L'Immoraliste - peintureLe pacte de lecture mis en place par Gide au début de L’Immoraliste évoque celui de Joseph Conrad dans Au cœur des ténèbres : un narrateur écrit à son frère une lettre afin d’introduire le récit de Michel qu’il a fidèlement retranscrit pour lui. Par cet effet de mise en abyme, qui présente la narration comme un document, la fiction est mise à distance, et l’authenticité revendiquée. Celle-ci est encore renforcée par le ton de Michel, que reproduit le narrateur par écrit, particulièrement solennel et grave alors qu’il se confesse à ses amis. Pour leur raconter les événements qui ont eu lieu depuis son mariage, quelques temps plus tôt, il adopte en effet la posture de celui qui a péché, qui fait son mea culpa non pour trouver l’empathie ou solliciter le pardon, mais pour alourdir encore son fardeau.

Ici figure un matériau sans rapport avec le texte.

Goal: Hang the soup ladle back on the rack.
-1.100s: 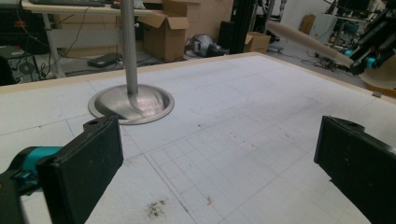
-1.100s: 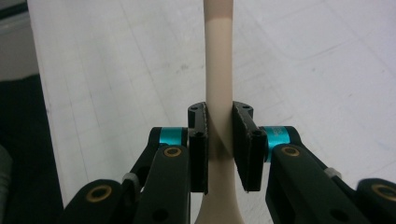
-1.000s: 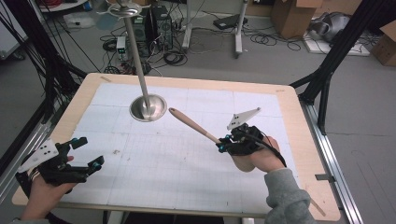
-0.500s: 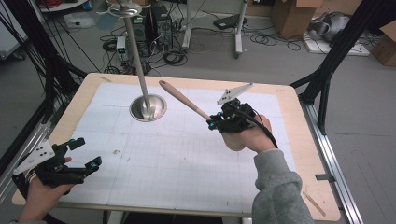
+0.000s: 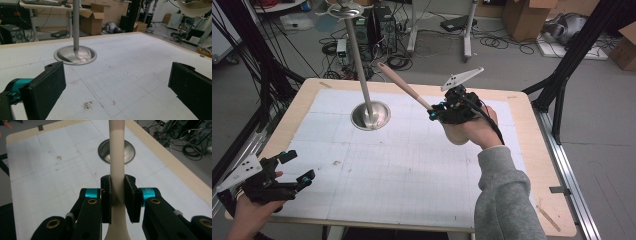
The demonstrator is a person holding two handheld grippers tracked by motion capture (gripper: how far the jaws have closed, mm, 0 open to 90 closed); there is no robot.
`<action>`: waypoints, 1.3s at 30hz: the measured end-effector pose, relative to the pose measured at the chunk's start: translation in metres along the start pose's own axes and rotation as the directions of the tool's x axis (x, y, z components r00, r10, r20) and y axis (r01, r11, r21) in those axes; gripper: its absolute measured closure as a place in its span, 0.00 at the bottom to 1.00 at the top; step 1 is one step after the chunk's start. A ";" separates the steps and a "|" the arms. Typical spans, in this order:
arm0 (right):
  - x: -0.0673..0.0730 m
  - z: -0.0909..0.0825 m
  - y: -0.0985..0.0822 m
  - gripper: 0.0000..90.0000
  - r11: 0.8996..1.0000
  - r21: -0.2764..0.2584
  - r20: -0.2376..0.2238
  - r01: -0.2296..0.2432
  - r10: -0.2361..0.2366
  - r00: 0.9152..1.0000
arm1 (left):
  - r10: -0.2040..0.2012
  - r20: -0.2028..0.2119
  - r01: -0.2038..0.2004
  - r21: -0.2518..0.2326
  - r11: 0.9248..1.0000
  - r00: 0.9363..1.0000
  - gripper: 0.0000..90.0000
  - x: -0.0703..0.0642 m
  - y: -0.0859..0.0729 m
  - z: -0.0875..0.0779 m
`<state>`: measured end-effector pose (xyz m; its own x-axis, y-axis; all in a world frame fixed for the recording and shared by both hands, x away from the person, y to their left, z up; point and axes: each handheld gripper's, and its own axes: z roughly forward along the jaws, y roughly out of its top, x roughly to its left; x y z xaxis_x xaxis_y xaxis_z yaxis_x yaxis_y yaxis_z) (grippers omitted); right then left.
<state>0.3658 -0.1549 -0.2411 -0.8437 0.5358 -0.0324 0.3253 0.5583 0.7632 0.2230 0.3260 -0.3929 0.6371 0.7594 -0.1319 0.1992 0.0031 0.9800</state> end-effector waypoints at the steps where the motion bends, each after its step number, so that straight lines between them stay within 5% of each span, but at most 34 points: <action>1: -0.001 -0.001 0.002 0.86 1.000 -0.004 -0.002 -0.002 0.002 1.000 | 0.004 -0.006 -0.004 0.008 1.000 1.000 0.02 0.000 0.000 0.000; 10: -0.005 -0.004 0.022 0.86 0.999 -0.011 0.021 0.032 -0.032 0.999 | -0.004 -0.021 0.005 0.012 1.000 1.000 0.02 0.000 -0.003 -0.005; 20: -0.012 -0.005 0.052 0.86 0.993 -0.119 0.049 -0.017 0.023 0.999 | 0.002 -0.044 -0.001 0.012 1.000 0.999 0.02 0.002 -0.005 -0.014; 39: -0.015 0.001 0.071 0.86 0.982 -0.186 0.045 -0.035 0.044 0.998 | -0.014 -0.049 0.015 0.010 1.000 0.999 0.02 0.004 -0.007 -0.019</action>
<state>0.4024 -0.1229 -0.1866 -0.8086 0.5877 -0.0278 0.2692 0.4117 0.8706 0.2104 0.3414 -0.3976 0.5968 0.7903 -0.1386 0.2158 0.0083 0.9764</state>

Le récit de Michel commence avec son mariage avec Marceline, aussitôt suivi par leur départ en voyage de noces en Afrique. Là, Michel l’érudit, tout entier préoccupé par l’esprit, tombe malade et frôle la mort, avant de revenir progressivement à la vie. Sa lente convalescence prend la forme d’une résurrection, jusqu’à ce que le couple retourne en France, en Normandie d’abord, où il fait l’épreuve d’une nature domptée, puis à Paris, où il renoue avec une vie ordonnée, soumise aux contraintes sociales. Lorsque Marceline tombe à son tour malade, Michel cède déjà de plus en plus à ses désirs, quitte à faire des choix au détriment de la santé de sa femme.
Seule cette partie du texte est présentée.